Pero algo extraño sucedía: pese a sus intentos fallidos, el perro nunca parecía pasar hambre ni suciedad. El cuenco de agua siempre estaba lleno, el pelaje siempre limpio. Era como si alguien invisible se adelantara a corregir sus fallos, como si hubiera manos ocultas que velaban por el animal en su lugar.
A veces, el perro desaparecía. Lo buscaba por las callejuelas de piedra y nunca lo encontraba. Hasta que, una tarde, decidió seguirlo. El animal avanzaba decidido por las callejuelas estrechas de Ávila, con el ocaso tiñendo las piedras de un rojo apagado. Fue entonces cuando un hombre surgió de la sombra y lo atacó sin motivo aparente.
El golpe nunca llegó. De entre las esquinas y las paredes, esas figuras fantasmales aparecieron, envolviendo al agresor en un silencio gélido que lo hizo huir despavorido. Atemorizado y confundido, continuó siguiendo al perro.
El rastro lo condujo hasta las afueras, donde una figura lo esperaba. Un hombre de rostro familiar, aunque su memoria no conseguía ubicarlo. El perro, alegre, se echó en sus pies.
—¿Quién eres? ¿acaso eres un fantasma? —preguntó con voz temblorosa.
El desconocido sonrió con tristeza.
—No estoy muerto, aunque tú siempre hayas creído que sí.
Entonces, poco a poco, la verdad se desplegó en su mente como un recuerdo enterrado: no había estado rodeado de fantasmas todo ese tiempo, sino de personas. Vecinos, conocidos, incluso antiguos amigos que, sin pedirle nada a cambio, se turnaban para cuidarlo, alimentarlo, protegerlo. Aunque había sido un muchacho egoísta y cruel, aunque su error había costado demasiado, nadie lo había dejado caer.
El hombre se arrodilló junto al perro, y por primera vez en años la piedra fría de Ávila no pesaba tanto sobre sus hombros. Sintió una oleada de calor que no venía de fantasmas ni de sombras, sino de la certeza de que siempre había estado acompañado, incluso cuando él no lo merecía. Lágrimas espesas le corrieron por las mejillas, mezcla de alivio y desgarro.

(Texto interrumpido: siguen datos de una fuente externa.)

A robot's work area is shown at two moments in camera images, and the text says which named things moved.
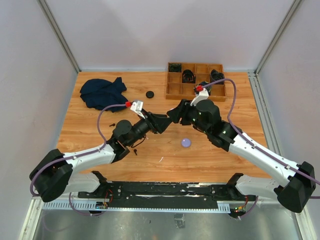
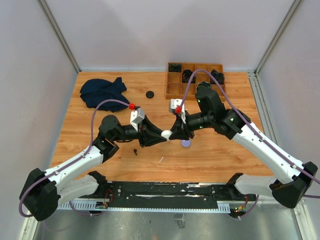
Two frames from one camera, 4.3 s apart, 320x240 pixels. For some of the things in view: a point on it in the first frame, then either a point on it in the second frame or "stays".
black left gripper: (164, 122) → (143, 134)
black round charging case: (149, 94) stays
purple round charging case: (186, 142) stays
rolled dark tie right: (215, 76) stays
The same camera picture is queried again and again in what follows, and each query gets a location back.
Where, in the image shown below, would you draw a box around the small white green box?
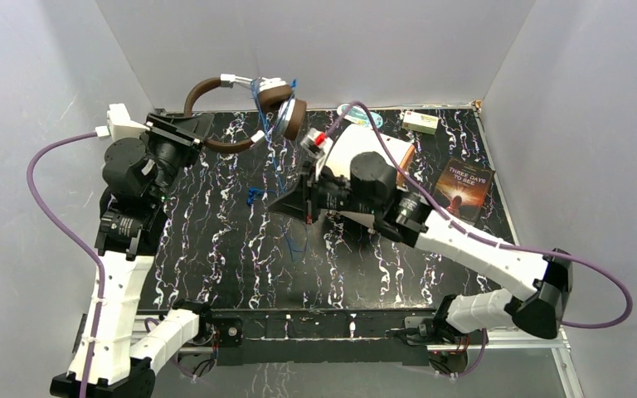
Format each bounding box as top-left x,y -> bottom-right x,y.
401,110 -> 440,135

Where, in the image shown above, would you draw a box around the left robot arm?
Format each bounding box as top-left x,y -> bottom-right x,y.
50,114 -> 221,397

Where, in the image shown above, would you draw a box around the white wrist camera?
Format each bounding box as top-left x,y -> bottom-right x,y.
300,128 -> 333,181
95,103 -> 149,142

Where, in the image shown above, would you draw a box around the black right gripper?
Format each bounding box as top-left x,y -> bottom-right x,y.
268,160 -> 379,226

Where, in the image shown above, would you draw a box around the brown silver headphones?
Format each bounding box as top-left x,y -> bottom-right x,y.
182,73 -> 309,155

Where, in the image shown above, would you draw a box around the dark book three days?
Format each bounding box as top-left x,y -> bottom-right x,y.
433,158 -> 495,225

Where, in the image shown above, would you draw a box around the white cylindrical drum box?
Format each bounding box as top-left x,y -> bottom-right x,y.
325,124 -> 416,177

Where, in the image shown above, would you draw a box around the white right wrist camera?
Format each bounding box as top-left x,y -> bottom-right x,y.
300,128 -> 333,181

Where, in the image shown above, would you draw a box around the blue white blister pack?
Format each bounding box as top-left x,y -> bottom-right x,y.
336,104 -> 383,129

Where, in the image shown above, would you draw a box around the thin blue headphone cable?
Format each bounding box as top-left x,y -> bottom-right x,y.
244,76 -> 311,264

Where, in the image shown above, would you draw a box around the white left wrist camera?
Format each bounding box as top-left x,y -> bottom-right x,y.
95,103 -> 149,142

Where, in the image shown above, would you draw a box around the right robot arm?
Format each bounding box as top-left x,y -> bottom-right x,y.
269,152 -> 571,343

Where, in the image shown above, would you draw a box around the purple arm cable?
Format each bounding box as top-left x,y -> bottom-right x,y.
26,131 -> 108,398
321,100 -> 634,380

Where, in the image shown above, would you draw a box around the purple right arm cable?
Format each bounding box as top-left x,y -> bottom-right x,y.
321,100 -> 634,380

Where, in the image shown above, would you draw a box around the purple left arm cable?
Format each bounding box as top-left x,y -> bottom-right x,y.
26,131 -> 108,398

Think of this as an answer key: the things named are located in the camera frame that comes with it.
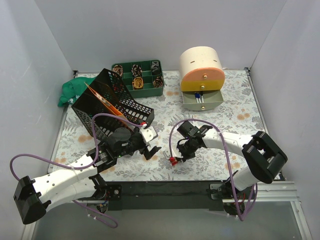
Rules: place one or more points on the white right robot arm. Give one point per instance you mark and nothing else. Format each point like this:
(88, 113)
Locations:
(263, 156)

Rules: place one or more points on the black mesh file organizer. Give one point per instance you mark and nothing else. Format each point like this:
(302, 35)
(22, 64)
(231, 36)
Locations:
(107, 94)

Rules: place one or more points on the floral table mat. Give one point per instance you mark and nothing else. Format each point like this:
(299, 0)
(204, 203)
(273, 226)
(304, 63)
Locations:
(237, 114)

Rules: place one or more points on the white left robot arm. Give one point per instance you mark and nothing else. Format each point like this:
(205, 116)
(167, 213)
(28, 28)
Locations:
(35, 197)

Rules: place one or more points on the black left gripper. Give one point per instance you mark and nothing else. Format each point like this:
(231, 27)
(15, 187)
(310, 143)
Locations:
(144, 148)

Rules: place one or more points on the round cream drawer cabinet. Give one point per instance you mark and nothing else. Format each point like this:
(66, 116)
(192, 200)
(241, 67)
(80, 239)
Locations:
(201, 72)

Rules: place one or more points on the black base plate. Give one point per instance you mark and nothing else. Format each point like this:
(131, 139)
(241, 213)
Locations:
(213, 195)

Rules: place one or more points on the orange file folder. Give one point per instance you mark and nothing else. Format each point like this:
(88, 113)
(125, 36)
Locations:
(110, 108)

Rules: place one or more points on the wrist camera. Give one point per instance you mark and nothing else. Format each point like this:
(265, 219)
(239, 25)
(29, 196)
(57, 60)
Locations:
(174, 156)
(148, 133)

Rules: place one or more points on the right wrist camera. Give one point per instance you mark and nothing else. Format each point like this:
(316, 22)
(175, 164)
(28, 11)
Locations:
(174, 156)

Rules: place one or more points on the small white marker blue cap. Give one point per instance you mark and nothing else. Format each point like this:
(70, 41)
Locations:
(197, 97)

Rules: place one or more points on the green compartment tray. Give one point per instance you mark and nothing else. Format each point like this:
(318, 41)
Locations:
(143, 79)

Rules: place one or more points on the green cloth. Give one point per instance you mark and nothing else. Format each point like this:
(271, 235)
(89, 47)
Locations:
(73, 89)

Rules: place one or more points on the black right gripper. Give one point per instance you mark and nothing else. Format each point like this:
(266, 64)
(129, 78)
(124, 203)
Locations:
(181, 154)

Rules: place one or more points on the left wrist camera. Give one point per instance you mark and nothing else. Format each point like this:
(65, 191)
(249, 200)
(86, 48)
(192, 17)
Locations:
(148, 133)

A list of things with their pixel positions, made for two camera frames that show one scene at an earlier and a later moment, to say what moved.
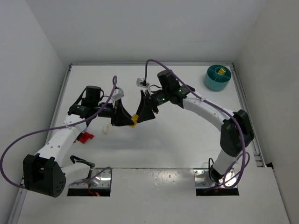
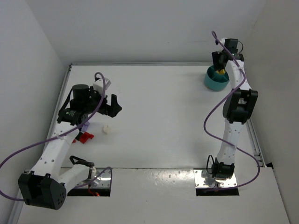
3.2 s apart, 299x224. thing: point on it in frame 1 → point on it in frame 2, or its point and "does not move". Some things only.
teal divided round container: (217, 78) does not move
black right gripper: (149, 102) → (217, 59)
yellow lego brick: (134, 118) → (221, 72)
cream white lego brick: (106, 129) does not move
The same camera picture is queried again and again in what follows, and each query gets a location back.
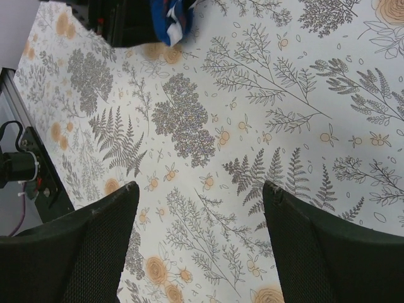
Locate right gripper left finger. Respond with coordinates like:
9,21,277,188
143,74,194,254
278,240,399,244
1,181,140,302

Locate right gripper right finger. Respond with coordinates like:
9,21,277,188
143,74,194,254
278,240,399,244
263,181,403,302

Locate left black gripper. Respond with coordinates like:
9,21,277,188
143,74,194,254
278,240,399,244
71,0,158,47

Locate blue patterned trousers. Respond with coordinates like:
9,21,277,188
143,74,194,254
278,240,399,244
149,0,198,47

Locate floral table mat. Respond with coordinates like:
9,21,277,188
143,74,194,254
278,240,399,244
15,1,403,302

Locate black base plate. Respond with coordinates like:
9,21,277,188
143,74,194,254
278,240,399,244
20,127,74,223

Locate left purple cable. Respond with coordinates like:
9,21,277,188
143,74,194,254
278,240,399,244
8,192,29,237

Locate aluminium rail frame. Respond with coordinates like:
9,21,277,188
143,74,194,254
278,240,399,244
1,68,35,129

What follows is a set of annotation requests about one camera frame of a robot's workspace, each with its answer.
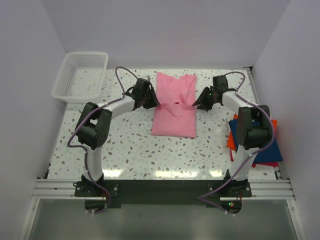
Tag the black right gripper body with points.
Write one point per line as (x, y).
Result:
(211, 96)

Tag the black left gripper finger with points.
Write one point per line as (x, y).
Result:
(149, 102)
(151, 92)

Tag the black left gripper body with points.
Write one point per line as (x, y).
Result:
(144, 95)

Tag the pink t shirt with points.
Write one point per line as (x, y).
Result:
(176, 115)

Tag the red folded t shirt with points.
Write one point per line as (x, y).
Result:
(269, 164)

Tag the aluminium rail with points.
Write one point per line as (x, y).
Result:
(260, 172)
(260, 189)

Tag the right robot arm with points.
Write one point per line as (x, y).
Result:
(255, 132)

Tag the aluminium right side rail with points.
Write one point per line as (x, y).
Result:
(260, 172)

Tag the aluminium front rail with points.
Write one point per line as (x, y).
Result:
(260, 189)

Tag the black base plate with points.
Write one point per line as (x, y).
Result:
(112, 194)

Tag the orange folded t shirt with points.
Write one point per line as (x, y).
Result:
(232, 143)

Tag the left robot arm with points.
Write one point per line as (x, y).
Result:
(92, 129)

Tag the blue folded t shirt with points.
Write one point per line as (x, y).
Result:
(269, 157)

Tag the white plastic basket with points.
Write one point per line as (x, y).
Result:
(80, 78)

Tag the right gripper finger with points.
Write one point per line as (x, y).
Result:
(205, 105)
(202, 97)

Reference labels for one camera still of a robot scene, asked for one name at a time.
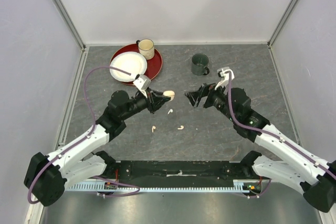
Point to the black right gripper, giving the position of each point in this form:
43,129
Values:
195,97

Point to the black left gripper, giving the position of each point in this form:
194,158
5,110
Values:
154,100

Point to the beige earbud charging case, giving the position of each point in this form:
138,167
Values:
169,93

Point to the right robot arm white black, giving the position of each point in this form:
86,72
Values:
308,174

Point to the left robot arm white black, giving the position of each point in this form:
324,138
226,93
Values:
48,176

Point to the dark green mug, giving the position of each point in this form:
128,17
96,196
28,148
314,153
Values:
200,64

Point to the round red tray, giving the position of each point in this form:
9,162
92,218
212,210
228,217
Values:
154,65

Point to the white paper plate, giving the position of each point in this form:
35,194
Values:
131,62

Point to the cream ceramic mug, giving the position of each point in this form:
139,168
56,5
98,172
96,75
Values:
146,48

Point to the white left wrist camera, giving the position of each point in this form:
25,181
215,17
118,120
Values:
142,82

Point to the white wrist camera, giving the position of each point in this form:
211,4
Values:
223,74
142,82

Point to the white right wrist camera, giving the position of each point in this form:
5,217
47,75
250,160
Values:
223,74

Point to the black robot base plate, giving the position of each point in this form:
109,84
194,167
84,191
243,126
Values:
127,171

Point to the slotted grey cable duct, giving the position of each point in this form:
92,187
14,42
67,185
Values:
168,185

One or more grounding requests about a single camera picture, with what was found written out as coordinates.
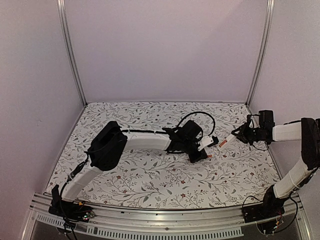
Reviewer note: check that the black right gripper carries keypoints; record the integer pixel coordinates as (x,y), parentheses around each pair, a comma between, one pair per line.
(245,132)

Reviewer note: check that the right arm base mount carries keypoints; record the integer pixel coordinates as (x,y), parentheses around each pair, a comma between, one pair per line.
(270,207)

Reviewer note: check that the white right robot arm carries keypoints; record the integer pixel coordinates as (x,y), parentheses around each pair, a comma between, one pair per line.
(300,139)

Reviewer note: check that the white remote control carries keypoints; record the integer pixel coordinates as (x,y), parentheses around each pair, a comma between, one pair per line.
(231,138)

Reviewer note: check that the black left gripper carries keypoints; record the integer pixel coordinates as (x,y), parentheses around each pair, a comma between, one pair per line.
(202,156)

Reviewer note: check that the left aluminium frame post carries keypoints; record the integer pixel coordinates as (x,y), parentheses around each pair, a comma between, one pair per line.
(61,7)

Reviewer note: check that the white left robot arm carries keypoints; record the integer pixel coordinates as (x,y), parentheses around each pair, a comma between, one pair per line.
(108,146)

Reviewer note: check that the floral patterned table mat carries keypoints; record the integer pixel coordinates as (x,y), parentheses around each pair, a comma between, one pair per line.
(154,179)

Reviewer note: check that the aluminium frame post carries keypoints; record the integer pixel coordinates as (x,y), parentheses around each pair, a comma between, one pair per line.
(61,7)
(262,50)

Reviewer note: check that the right aluminium frame post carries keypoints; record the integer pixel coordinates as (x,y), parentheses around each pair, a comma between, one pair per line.
(262,50)

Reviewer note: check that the front aluminium rail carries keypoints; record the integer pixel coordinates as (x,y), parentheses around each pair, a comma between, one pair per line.
(127,223)

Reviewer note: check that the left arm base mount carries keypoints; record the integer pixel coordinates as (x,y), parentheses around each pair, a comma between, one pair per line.
(71,212)

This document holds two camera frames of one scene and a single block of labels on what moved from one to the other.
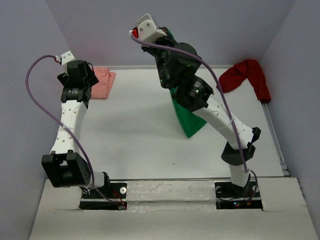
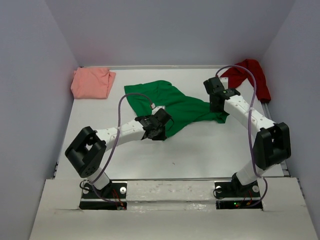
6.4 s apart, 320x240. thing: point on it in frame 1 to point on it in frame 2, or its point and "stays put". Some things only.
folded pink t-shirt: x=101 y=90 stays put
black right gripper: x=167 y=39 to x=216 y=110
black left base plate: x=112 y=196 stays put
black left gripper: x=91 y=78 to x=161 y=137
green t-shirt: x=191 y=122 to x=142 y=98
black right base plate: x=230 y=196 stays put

Comprendió entonces lo ciego que había estado: siempre creyó que no necesitaba a nadie, que podía vivir encerrado en su egoísmo, y fue esa arrogancia la que lo llevó a despreciar a los demás. Ahora, viendo cómo lo cuidaban sin rencor, cómo lo protegían sin esperar nada a cambio, sintió un agradecimiento inmenso, un amor que lo envolvía y lo hacía pequeño.
Y sin embargo, en lo más hondo, también una tristeza lacerante: esa certeza de que solo en la desgracia se había permitido aprender lo que era la bondad. Añoraba poder volver atrás y ser distinto, dar aquello que durante tanto tiempo negó.
Aquella noche, en su vieja casa de piedra, las sombras dejaron de ser fantasmas y se convirtieron en lo que siempre habían sido: presencias humanas, cálidas, dispuestas a cuidar de él. Y él, al fin, se dejó cuidar con gratitud, sabiendo que había descubierto demasiado tarde el valor de los otros, pero al menos lo había descubierto.